To speak of rebuilding the foundations of the American Republic is certainly not to suggest deficiencies in the Constitution. On the contrary, the founders created a structural bulwark for stability that must be defended vigorously.
The foundation that concerns us today is built with the integrity the Constitution requires of us: The responsibility, trustworthiness, and cooperation that transcends differences among citizens.
A reader commented that, “America is at a tipping point because every tenet [and] moral fiber of this nation has been diminished, so that no one is held accountable. [There is] no moral compass because the foundations are removed.”
We do not have to agree on the details to recognize the truth in this view. And, we cannot wait for somebody else to fix it. It is time to stop complaining and join with those around us to secure the safety and well-being of our local communities.
Changing our attitude about this does not mean changing our opinions or compromising our principles. Not at all!

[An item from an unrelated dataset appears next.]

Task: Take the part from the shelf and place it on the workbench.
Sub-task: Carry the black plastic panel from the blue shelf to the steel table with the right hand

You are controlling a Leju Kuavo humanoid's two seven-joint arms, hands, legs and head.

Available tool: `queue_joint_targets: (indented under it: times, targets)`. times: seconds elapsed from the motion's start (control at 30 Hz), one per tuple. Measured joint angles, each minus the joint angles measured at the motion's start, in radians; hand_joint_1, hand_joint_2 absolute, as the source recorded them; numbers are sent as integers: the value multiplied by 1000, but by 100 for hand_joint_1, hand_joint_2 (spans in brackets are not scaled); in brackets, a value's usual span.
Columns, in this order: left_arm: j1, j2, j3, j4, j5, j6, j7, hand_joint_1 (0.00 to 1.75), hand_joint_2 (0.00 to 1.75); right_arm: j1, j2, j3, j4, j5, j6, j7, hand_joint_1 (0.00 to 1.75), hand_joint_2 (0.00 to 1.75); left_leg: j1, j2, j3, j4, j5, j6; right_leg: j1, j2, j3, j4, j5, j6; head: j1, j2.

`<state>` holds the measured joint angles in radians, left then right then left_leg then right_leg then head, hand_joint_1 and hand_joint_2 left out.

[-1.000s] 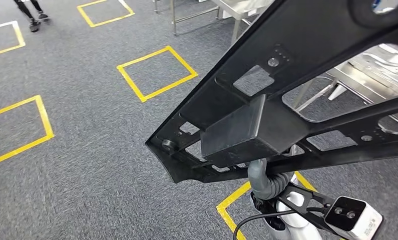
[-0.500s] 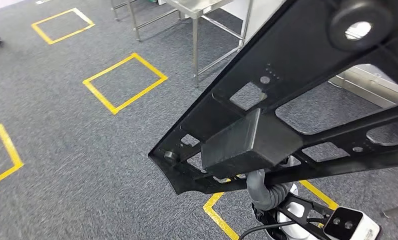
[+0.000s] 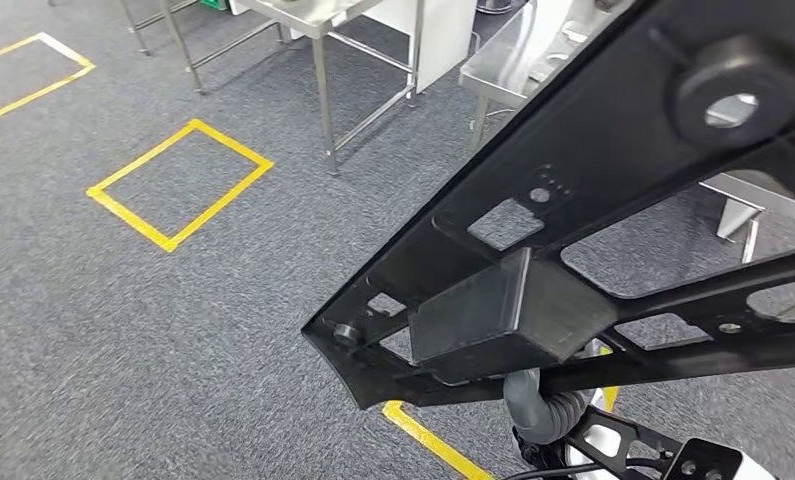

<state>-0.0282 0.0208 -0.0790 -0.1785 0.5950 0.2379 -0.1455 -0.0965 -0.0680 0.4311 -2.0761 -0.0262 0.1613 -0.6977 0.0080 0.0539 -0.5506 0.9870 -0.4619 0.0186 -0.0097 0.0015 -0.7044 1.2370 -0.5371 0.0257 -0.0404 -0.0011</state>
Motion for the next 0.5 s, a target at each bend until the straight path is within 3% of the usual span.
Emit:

To address people with dignity and kindliness will win their respect and loyalty. Harsh and derogatory words will estrange and alienate.
If we wish to be heard – to share our views and represent our principles – we need to work with others in a way that makes this possible. Communication will not be easy until we are ready to work shoulder-to-shoulder, to meet the needs we have in common and make things right.
No, this will not be easy. Many of us have serious differences. But addressing shared problems is the way mutual respect begins and interest in listening becomes genuine.
We will talk more about this later, but the important thing to recognize is that when the going gets tough, relationships count. I don’t just mean with our next-door neighbors, as important as they are. If we find ourselves under threat, directly or indirectly, the last thing we need is neighbors down the road or over the hill who are an unknown quantity.
And, we are not simply talking about making acquaintances here. This is not about borrowing a cup of sugar over the back fence. To make our communities safe and to rebuild the nation we need dependability. And that means trust.
Yes, well, in the midst of this crisis we find that trust is not something that Americans know much about. Mostly we do not believe in it any more. This is a big problem.
We cannot simply start trusting people because we wish for it. The reality we live in is decidedly untrustworthy. Most of the people around us do not have a clear concept of what trust means, much less an understanding of why it is important or what to do about it.
Change will take time. The effort begins with the courage to be patient and accept differences. Let us not deny ourselves the maturity of forbearance and kindliness.
If we wish to be heard it is usually necessary to first convince others that we are actually hearing them. Only then will we be heard. In his book, “The Seven Habits of Highly Effective People“, Stephen Covey wrote:
“If you’re like most people, you probably seek first to be understood; you want to get your point across. And in doing so, you may ignore the other person completely, pretend that you’re listening, selectively hear only certain parts of the conversation or attentively focus on only the words being said, but miss the meaning entirely. So why does this happen? Because most people listen with the intent to reply, not to understand.”
Building dependable relationships with our neighbors requires grit and determination. We will win a few and lose a few, but the ones we win will move the nation forward – and might save lives.
The loss of trust has accompanied the loss of civil order and security in this country. Solutions to these most serious and fundamental problems begin on the path back to trust.
Trustworthiness is the foundation of security. Without trust America faces existential danger. And, without forbearance and cooperation no trust – or progress – will be possible.